Was the review that said Warcraft "tanked" a pun?
According to “wired” Warcraft: the beginning (Legendary Pictures 2016) was judged to have “tanked” as it only made make box office revenue of $24 million relative to its production cost of $160 million in the United States on its opening weekend.
However, the film made $156 million in China in its first five days!
This makes me wonder about the use of the word “tanked”.
In gaming speak a tank is a solid warrior capable of taking a lot of damage before going on to victory.
Warcraft is a gaming movie – so this use of the term “tank” seems appropriate.
Movie took damage like a tank
Like a tank Warcraft: the beginning (written by Duncan Jones and Charles Leavitt) did not capture the American market on first approach.
It took critical damage, as unfavorable comparisons were made to popular titles from the past, such as Tomb Raider (the first movie made $131 in US Box office), and current box office hits such as The Conjuring 2.
Movie faced strong competition like a tank
In Australian cinemas, there were also a lot of child popular movies launching at the same time. These films included:
- Alice through the looking Glass - a well cast production of Lewis Carroll's classic novel and sequel to Alice in Wonderland
- The Angry Bird Movie - adaption of a popular all ages video game
- Teenage Mutant Ninja Turtles - modern cinemtic version of the popular cartoon series
- Finding Dory - sequel to the popular children's classic Finding Nemo
These movies were attracting children and families in large numbers.
However, Warcraft: the beginning offered viable alternate viewing for any mature person who did not have young children to take along to the impromptu junior movie feast! It therefore scored a few solid ticket sales every viewing from a range of adult viewers.
A tank can overcome unfavourable conditions such as the PG 13+ rating.
Warcraft: the beginning was rated PG 13+ which places it in an uncomfortable niche.
Being a fantasy about war, many parents would be uncomfortable allowing children to attend the movie, so there was no point trying to enter the child market. Moreover, the movie contained elements of dark supernatural magic, which some parents also censor.
Trying to keep mature themes and graphic violence to a minimum may have reduced the appeal for the movie’s main market – adult gamers. I do not attend a movie to see graphic images of blood and hear swearing, but I do like a few adult themes, such as politics and relationship issues.
I must admit, however, that while I noticed the romance between Garona and Lothar was restrained, I did not think the plot lacked much else in adult appeal. The battle scenes were well and truly there and body count was horrifying, given the inequality of strength between the Orcs and humans. There was also the wasteful deaths of all prisoners drained so that the orc necromancer could perform “fell” magic.

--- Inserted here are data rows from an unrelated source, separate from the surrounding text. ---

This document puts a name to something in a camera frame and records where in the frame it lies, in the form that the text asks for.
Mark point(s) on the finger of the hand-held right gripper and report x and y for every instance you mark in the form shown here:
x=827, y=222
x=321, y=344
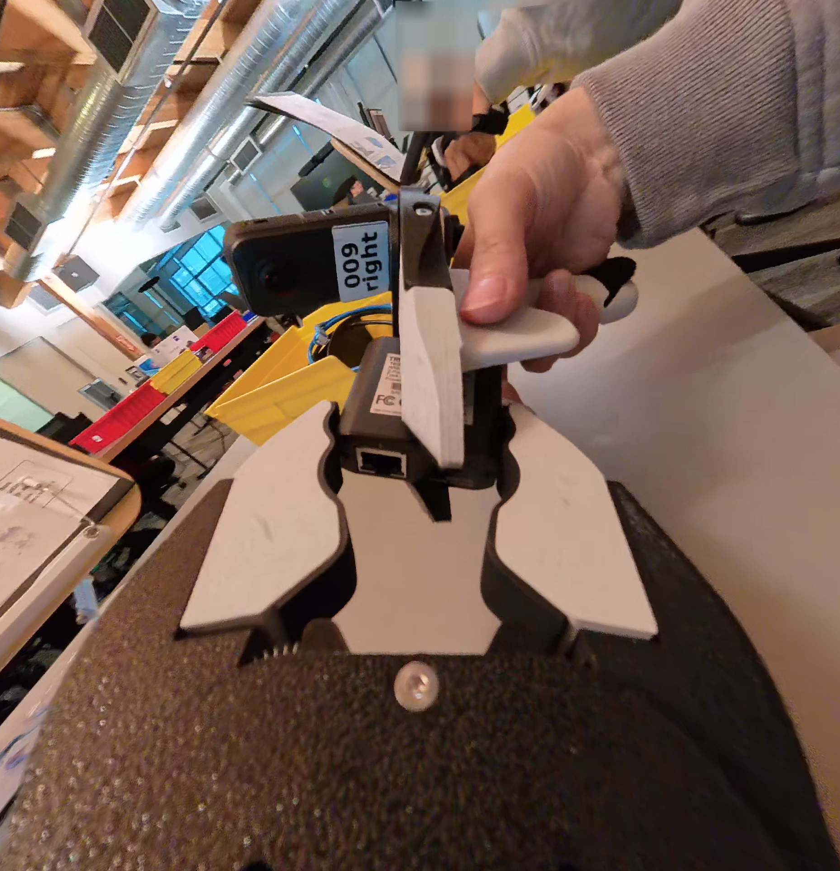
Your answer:
x=430, y=381

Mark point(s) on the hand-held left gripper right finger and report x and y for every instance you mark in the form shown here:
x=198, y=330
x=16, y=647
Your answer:
x=569, y=537

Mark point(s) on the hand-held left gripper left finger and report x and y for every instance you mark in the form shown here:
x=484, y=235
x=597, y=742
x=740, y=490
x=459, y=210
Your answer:
x=270, y=531

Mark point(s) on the black network splitter box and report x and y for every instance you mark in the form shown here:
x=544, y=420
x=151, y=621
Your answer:
x=365, y=422

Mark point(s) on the yellow plastic bin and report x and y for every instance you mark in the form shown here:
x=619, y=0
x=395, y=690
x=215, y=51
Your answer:
x=461, y=197
x=277, y=401

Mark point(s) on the person's right forearm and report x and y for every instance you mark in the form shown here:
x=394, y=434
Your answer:
x=719, y=102

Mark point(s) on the grey desk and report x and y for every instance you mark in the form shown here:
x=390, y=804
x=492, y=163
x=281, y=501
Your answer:
x=699, y=408

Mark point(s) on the person's right hand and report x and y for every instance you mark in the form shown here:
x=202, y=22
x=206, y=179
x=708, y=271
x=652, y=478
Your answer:
x=542, y=204

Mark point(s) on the large paned window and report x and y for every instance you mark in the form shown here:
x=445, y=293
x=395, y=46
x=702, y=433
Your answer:
x=195, y=272

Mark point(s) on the red storage bin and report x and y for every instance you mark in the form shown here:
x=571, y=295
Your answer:
x=223, y=337
x=120, y=418

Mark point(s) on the tilted document board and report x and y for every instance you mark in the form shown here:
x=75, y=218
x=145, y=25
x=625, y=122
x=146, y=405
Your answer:
x=124, y=503
x=325, y=115

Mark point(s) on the small yellow storage bin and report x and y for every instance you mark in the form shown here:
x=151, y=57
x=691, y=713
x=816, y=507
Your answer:
x=178, y=371

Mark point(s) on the wooden table with black legs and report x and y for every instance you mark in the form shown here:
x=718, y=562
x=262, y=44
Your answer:
x=182, y=401

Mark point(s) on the printed instruction sheet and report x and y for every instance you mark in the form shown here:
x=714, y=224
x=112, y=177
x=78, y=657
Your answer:
x=25, y=517

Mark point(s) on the silver air duct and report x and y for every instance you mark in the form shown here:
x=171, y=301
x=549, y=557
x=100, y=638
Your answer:
x=100, y=102

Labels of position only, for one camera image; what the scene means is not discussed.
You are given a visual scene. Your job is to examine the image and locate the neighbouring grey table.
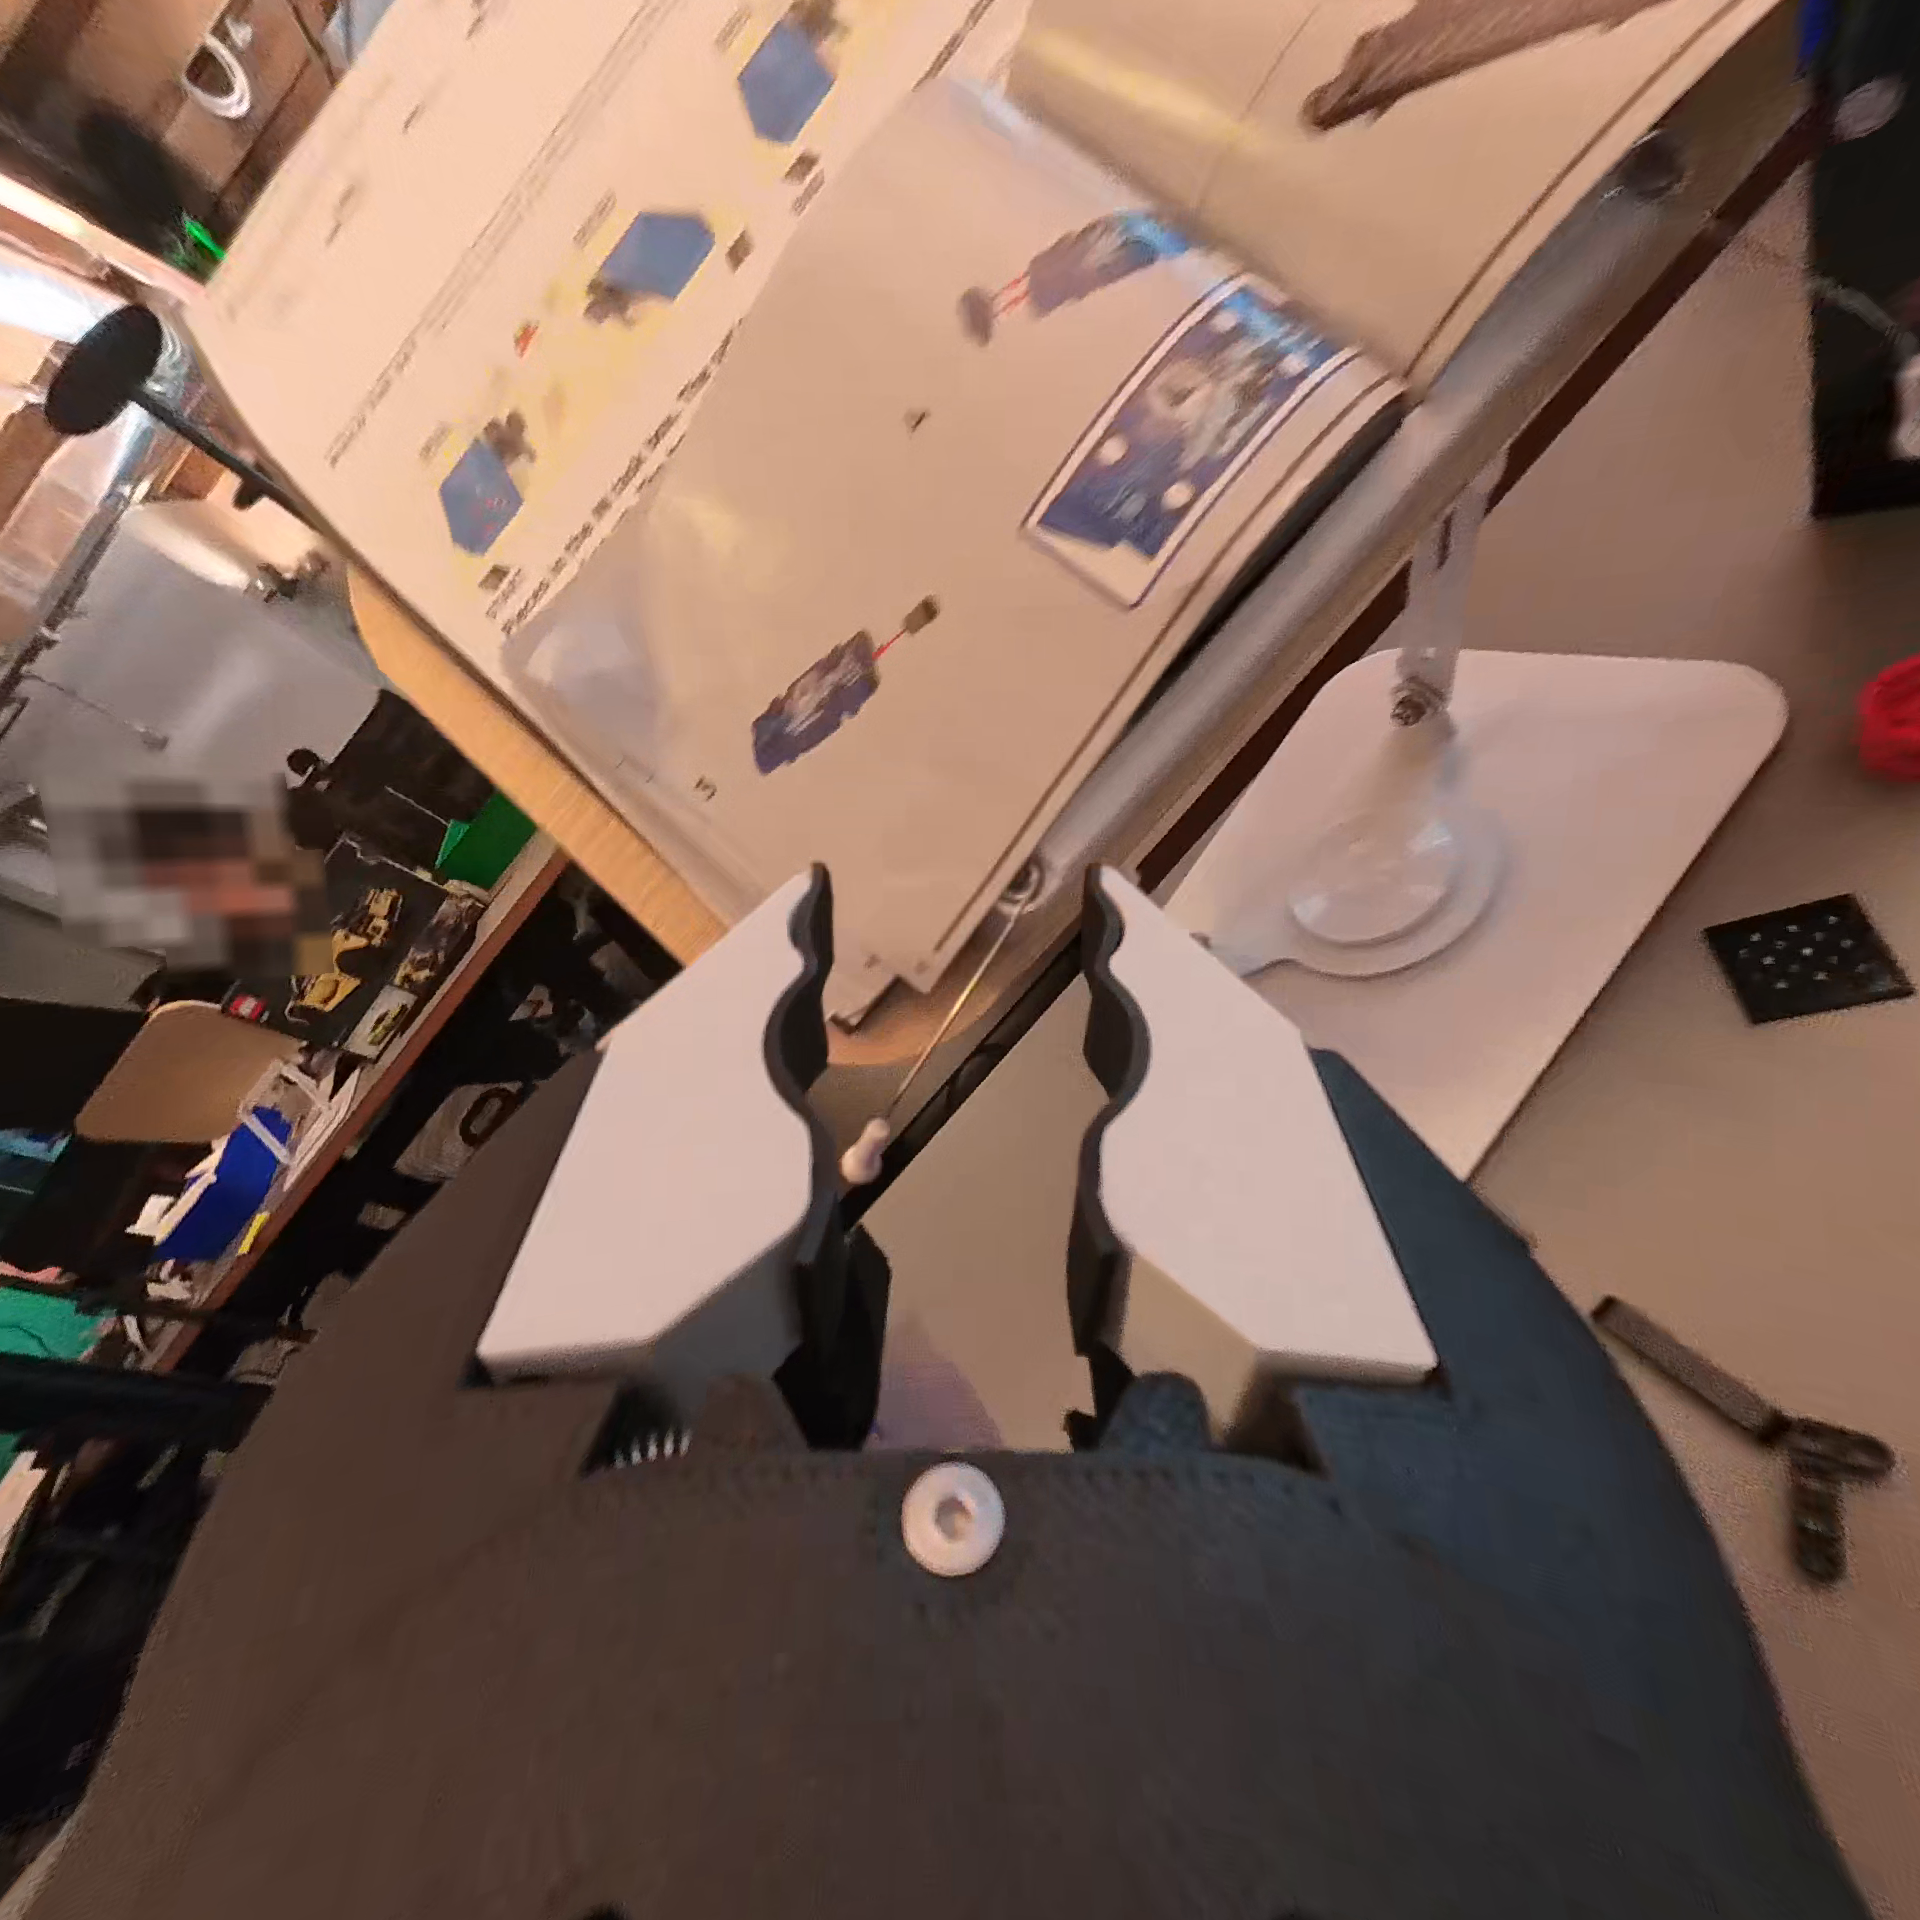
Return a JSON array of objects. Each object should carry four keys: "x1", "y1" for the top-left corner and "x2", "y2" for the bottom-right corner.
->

Film age PG 13+ doesn't match gaming age
The game is rated as suitable for 16+ by Commonsense Media and attracts this warning:
- “Parents need to know that this game is incredibly fun to play and spectacular in terms of its beauty and creativity, but it requires adult involvement to be a positive and safe experience for teens. There is violence, some of it bloody, references to alcohol, and occasionally subtle sexual innuendo. Most importantly, parents need to know that this game is conducted online and may involve chatting with unknown players.”
Hence a film with a PG 13+ rating really makes no sense, unless it is meant to attract future players. (??) I would have thought box office considerations came first.
A tank has strength and staying power like an Orc bent on survival.
The film features two main forces, the Orc Horde and the human alliance. It is set early in the history of “Azeroth” as the Orc Horde arrive from another world through the portal. The humans have been living in peace because they have forged an understanding with all “known races” in their cosmos. The Orcs arrive from another dimension seeking land as their own world has been devastated by the evil effects of “fell” magic.
Some Orcs are willing to negotiate with the humans, with the motivation of freeing their people from the evil sorcerer who poses as their leader. Other Orcs see no path but war as they seek land and the means to survive.
After a few plot twists and turns, the film finishes with this conflict essentially unresolved. This sets up a status of on-going play as found in the game.
Conclusion: like a tank, the Warcraft movie may persevere towards victory.
US box office expectations may have been too high for the early days. However, the length of time the film remains in the cinema, and the success of DVD sales after it is released onto DVD will affect the overall financial success of the movie.
International sales have gone well with some sources reporting it has broken records in China.
According to Forbes, the film has made $37 million in North America, $134.9 million internationally (under Universal distribution) and $205 million in China (distributed by Legendary). This means it outranks Disney's Prince of Persia as top world wide seller amongst video game adaptations. That is in approximately the first fortnight!